In this demonstration, we will begin by adding an additional data source to our pipeline and performing a join with our streaming tables. Then, we will focus on productionalizing the pipeline by adding comments and table properties to the objects we create, scheduling the pipeline, and creating an event log to monitor the pipeline.

### Learning Objectives

By the end of this lesson, you will be able to:
- Apply the appropriate comment syntax and table properties to pipeline objects to enhance readability.
- Demonstrate how to perform a join between two streaming tables using a materialized view to optimize data processing.
- Execute the scheduling of a pipeline using trigger or continuous modes to ensure timely processing.
- Explore the event log to monitor a production Lakeflow Spark Declarative Pipeline.

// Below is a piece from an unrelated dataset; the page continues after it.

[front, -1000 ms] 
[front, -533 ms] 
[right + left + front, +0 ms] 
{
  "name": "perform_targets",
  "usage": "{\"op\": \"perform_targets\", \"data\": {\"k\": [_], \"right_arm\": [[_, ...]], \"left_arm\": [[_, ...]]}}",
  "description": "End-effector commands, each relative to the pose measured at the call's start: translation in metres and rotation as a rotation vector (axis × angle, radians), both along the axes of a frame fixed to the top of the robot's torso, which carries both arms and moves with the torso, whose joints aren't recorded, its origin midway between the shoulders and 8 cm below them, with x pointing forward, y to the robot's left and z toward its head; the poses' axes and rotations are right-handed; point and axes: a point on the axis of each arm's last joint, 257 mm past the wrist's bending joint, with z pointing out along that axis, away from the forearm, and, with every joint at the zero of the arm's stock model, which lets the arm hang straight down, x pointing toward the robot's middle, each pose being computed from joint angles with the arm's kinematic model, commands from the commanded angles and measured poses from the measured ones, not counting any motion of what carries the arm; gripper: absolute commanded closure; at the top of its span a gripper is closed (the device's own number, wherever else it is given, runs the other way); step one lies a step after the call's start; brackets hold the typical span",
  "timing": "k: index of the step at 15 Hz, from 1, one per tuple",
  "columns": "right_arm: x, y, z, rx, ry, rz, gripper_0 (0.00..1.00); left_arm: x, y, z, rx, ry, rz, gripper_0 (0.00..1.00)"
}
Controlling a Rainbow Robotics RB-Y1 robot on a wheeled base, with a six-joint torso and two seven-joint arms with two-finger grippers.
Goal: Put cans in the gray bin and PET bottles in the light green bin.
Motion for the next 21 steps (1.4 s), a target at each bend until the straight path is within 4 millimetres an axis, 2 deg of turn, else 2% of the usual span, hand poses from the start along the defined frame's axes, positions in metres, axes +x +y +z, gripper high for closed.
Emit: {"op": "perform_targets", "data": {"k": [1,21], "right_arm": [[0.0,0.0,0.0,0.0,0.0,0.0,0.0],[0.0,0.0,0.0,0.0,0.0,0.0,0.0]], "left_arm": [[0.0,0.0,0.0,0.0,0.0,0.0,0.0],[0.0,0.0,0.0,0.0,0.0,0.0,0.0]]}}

## A. Environment Configuration

Set up the environment variables for this course.


In [0]:
# Define catalog, schema, and volume paths
CATALOG_NAME = 'ldp_demo'
SCHEMA_NAME = 'ldp_schema'
VOLUME_NAME = 'raw'
WORKING_DIR = f'/Volumes/{CATALOG_NAME}/{SCHEMA_NAME}/{VOLUME_NAME}'

print(f'Catalog: {CATALOG_NAME}')
print(f'Schema: {SCHEMA_NAME}')
print(f'Volume Path: {WORKING_DIR}')


## B. Explore the Orders and Status JSON Files

1. Explore the raw data located in the `/Volumes/ldp_demo/ldp_schema/raw/orders/` volume. This is the data we have been working with throughout the course demonstrations.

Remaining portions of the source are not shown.